Got scratching my head about what title i should give this particular post, well after watching the “man with the Iron fist” movie let’s just say i settled with a kind of action movie title…lool!
Now I’m sure most of you will be like what android monsters should we beware of ? whose the monster and where is it? The monsters are some of the applications you download on your android phones which damages it or expose some vital information about the user. For every second that passes by there is someone, somewhere in the world downloading an application on his or her android phone. Most of us don’t research on an application before downloading it, all we do just look at the name, what it does and start downloading without looking for peoples reviews on it. Which is bad.
Security companies regularly warn about the perils of malicious mobile apps roaming around in app stores pretending to be legitimate apps. SecurityWatch is partnering with a handful of security companies who monitor apps on Google Play and third-party marketplaces to identify malicious apps you should not have on your Android device.
While most of them aren’t as dangerous as their malicious counterparts in the PC or Mac world, many of these apps can trick users into sending SMS messages to premium numbers or receiving content from services that charge exorbitant rates. They can also be a little aggressive about the kind of personal data harvested from the device.
If you’ve downloaded these apps recently, check out what they are capable of and considering removing them from your device altogether.
Face Changer versions 2.4 to 15 from developer Xingaad was flagged by BitDefender this week. The app displays ads in the notification bar even when it is not open, which many companies consider as being spam.
Face Changer can track user location while it’s open, and can upload the location to several advertising networks. It also can create new advertisement icons on your Home screen, via Apperhand, an advertising network.
The app can access the user call history, browsing history, and the contacts list. While many apps have a “reasonable motive” to access the contact list in order to provide service, this isn’t one of them, BitDefender said.

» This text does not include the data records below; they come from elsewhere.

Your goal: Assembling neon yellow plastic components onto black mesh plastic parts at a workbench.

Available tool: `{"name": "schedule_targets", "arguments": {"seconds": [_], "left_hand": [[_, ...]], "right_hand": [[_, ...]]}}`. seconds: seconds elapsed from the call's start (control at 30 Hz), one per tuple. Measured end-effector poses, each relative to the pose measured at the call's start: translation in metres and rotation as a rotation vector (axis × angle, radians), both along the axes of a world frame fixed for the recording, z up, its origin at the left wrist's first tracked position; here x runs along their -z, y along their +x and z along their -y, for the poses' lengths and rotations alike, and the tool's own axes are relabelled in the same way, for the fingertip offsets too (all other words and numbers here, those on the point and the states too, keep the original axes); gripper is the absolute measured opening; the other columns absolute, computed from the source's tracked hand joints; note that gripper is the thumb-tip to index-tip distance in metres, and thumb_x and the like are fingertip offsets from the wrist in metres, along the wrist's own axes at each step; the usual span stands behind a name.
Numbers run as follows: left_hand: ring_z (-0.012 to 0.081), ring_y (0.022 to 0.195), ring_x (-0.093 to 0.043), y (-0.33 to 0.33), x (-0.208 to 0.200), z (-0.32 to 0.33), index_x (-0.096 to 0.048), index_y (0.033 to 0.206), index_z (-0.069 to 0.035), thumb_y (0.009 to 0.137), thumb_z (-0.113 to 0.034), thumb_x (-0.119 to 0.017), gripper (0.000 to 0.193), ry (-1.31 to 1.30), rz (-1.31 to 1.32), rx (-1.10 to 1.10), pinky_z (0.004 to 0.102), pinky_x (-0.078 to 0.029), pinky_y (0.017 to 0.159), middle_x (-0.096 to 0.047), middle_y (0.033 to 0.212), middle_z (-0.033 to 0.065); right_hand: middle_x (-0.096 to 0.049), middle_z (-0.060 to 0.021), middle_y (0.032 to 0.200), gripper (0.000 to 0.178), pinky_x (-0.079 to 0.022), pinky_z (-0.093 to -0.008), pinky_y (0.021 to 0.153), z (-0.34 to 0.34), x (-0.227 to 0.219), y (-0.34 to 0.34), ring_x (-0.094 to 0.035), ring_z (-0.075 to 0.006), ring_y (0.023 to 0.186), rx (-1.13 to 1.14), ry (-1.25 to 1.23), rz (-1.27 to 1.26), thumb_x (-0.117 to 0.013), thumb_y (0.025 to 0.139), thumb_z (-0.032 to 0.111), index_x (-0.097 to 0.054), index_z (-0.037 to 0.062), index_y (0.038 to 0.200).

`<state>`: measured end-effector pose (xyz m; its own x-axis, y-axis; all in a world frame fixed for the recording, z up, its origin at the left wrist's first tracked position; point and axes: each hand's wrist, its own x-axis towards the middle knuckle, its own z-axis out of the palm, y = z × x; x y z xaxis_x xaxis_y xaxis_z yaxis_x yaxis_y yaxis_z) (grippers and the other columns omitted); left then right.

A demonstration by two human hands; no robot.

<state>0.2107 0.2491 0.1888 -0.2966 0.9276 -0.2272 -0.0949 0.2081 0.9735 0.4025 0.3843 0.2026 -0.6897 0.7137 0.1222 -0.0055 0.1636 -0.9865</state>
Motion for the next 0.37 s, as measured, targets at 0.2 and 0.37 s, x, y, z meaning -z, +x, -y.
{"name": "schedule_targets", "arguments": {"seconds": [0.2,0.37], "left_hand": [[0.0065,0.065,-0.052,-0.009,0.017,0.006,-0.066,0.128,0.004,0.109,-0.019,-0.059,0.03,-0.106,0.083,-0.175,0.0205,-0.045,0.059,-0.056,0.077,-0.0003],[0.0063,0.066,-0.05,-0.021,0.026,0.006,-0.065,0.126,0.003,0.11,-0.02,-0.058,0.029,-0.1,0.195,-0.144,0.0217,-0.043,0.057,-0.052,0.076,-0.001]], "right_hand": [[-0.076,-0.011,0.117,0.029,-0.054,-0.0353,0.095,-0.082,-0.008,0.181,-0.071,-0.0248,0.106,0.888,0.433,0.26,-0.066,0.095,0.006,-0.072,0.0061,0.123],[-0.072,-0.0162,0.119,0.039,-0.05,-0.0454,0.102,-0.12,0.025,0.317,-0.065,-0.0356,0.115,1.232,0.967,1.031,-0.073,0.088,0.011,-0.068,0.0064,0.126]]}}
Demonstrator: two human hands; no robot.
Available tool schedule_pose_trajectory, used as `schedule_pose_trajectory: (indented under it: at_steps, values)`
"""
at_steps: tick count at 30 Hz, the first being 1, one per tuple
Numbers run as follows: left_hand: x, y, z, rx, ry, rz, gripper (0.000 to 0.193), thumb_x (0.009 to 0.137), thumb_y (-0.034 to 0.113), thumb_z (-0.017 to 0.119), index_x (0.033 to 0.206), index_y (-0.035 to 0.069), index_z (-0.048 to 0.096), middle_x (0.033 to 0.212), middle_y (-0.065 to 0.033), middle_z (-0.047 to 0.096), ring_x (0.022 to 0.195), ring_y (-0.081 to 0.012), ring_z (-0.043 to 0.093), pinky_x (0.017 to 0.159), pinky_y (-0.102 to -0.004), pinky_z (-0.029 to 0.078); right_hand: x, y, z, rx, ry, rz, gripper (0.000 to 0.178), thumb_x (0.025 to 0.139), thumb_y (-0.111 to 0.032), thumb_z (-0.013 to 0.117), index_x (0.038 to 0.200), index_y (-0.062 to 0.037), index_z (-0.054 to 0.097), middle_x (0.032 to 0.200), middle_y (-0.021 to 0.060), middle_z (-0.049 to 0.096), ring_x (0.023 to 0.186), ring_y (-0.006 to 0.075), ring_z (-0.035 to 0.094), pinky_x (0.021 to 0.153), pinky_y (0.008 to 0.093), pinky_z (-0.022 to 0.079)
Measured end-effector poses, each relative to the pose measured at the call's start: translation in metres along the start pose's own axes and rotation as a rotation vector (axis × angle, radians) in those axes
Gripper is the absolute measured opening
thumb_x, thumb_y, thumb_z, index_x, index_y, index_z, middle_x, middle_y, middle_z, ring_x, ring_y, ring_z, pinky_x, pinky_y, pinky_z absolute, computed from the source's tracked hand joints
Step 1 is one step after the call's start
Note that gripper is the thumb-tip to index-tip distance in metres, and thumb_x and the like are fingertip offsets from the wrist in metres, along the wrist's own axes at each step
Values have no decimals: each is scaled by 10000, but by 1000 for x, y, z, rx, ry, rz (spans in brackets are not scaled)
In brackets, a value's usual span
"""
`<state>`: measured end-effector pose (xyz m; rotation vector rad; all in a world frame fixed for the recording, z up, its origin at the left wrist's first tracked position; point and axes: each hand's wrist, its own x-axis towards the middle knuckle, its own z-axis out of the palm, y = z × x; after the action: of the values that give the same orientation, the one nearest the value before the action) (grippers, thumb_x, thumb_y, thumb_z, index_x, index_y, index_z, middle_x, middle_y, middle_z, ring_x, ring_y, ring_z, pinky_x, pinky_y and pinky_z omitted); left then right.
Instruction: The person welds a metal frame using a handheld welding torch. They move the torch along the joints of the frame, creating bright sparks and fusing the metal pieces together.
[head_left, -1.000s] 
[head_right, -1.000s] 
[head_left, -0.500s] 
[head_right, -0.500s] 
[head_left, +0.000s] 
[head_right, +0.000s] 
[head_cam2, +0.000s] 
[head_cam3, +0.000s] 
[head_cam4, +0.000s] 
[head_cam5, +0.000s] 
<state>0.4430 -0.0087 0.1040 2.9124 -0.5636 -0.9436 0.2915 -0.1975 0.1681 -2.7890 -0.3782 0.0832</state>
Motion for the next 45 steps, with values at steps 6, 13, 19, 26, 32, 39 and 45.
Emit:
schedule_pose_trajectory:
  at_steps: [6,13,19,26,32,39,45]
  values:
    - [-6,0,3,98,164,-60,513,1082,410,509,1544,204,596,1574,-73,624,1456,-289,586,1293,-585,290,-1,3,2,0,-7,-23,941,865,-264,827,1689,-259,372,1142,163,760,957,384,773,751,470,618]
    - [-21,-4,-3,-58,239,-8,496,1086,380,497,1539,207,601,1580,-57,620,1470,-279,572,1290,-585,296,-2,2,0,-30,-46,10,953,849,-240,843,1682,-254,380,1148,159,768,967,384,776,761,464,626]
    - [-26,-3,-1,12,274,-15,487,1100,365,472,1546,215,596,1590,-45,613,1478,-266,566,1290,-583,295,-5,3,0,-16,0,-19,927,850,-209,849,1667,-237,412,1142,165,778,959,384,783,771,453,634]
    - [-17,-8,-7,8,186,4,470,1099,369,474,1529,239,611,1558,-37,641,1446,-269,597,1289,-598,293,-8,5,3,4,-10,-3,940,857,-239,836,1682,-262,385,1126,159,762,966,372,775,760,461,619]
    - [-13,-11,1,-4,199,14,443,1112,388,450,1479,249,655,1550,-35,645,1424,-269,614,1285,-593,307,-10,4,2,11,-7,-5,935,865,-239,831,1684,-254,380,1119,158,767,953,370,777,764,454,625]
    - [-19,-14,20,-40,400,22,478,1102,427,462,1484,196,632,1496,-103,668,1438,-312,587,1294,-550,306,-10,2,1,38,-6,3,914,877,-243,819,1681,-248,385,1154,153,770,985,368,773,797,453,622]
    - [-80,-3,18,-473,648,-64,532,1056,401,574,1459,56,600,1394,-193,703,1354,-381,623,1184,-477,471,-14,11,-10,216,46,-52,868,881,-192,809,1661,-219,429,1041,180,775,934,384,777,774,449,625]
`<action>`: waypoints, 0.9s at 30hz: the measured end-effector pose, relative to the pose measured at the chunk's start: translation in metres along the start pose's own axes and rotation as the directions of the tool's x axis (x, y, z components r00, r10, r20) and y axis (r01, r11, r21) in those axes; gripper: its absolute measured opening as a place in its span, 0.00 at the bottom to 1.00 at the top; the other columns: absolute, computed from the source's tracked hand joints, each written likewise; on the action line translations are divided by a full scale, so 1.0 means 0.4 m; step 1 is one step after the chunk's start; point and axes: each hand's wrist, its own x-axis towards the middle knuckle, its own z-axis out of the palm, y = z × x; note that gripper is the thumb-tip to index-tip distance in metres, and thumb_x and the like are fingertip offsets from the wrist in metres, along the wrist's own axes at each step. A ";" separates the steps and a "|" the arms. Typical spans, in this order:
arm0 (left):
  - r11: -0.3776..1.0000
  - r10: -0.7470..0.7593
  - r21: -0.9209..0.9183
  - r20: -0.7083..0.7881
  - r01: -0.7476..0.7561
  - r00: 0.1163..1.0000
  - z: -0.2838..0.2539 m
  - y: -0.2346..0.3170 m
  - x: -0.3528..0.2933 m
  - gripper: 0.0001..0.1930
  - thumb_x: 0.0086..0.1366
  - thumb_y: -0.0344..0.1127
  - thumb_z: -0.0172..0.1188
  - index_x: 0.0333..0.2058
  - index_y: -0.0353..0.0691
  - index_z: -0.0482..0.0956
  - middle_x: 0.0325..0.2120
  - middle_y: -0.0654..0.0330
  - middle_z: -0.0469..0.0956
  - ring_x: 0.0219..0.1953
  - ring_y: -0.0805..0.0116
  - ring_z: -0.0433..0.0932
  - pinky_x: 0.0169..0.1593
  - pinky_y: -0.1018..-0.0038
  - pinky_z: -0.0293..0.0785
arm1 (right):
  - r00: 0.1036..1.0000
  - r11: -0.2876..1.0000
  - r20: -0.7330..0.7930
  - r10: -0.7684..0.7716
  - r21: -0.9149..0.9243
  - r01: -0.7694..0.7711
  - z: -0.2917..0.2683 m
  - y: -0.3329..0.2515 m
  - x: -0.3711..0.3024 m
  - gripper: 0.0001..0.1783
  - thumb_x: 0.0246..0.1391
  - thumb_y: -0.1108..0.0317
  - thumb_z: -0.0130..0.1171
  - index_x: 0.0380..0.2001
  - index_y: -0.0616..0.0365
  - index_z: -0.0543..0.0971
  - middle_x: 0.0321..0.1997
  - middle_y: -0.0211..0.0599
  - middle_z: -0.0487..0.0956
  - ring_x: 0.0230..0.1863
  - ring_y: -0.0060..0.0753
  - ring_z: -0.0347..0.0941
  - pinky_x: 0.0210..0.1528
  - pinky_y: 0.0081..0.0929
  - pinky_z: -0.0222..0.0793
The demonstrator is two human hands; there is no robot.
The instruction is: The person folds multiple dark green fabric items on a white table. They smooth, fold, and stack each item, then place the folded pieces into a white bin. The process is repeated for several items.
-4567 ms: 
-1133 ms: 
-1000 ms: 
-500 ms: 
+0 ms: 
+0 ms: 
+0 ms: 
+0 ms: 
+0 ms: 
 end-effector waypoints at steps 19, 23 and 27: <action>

Face Changer can also make phone calls. “Make sure you trust this app, because phone calls obviously cost you money,” BitDefender said.
Leaking the device’s unique identifier is another no-no. The UDID is used by developers, advertisers, and analytics tools to track user location and behavior across apps. In this case, Face Changer uploads the Unique Device ID to a number of aggressive ad networks, including Jumptap, Apperhand, Tapjoy, MobClix, MobFox, and InMobi, as well as to data.flurry.com.
“Your device’s Unique Device ID can be used to track your location or behavior across more than one app,” BitDefender told SecurityWatch.
Zombie Dress Up Game
Zombie Dress Up-Zombie Game version 1.0.8 to 9 from GoodSoundsApps have similar relationships with aggressive advertising networks. The app leaks user phone number, email address, and device id, according to BitDefender. It obtains the phone number and email address associated with the device and uploads it to AirPush servers. User location is also sent to AirPush.
The app can also create new advertisement icons on your Home screen, and can display ads in the notification area. While users have to opt in before the ads are shown in the notification area, there doesn’t appear to be a similar opt-in option for the Home screen, making that spam.
Like Face Changer, Zombie Dress Up leaks the UDID to advertiser networks, namely Jumptap, AirPush, MobClix, and InMobi.
Adware as Malware
The fact that both apps are using aggressive advertiser networks underscores a big problem in the mobile space. While the majority of mobile ads are legitimate, there are a few bad ad networks that put users at risk, and researchers have seen a marked increase in software containing these malicious networks, wrote Jeremy Linden, a security product manager at Lookout Mobile Security.
Considering the role ad networks and advertisers play in the mobile ecosystem, “it’s important that they get user privacy right,” Linden wrote. The problem is that everyone doesn’t agree where the line crosses from being a legitimate advertising network to becoming adware.
Lookout put the advertisers on alert warning in a blog post that it will begin classifying ad networks as adware if they display advertising outside of the normal in-app experience, harvest “unusual” personally identifiable information, and “perform unexpected actions.”
Just a few of them for now. so please be careful about the kind of application you download.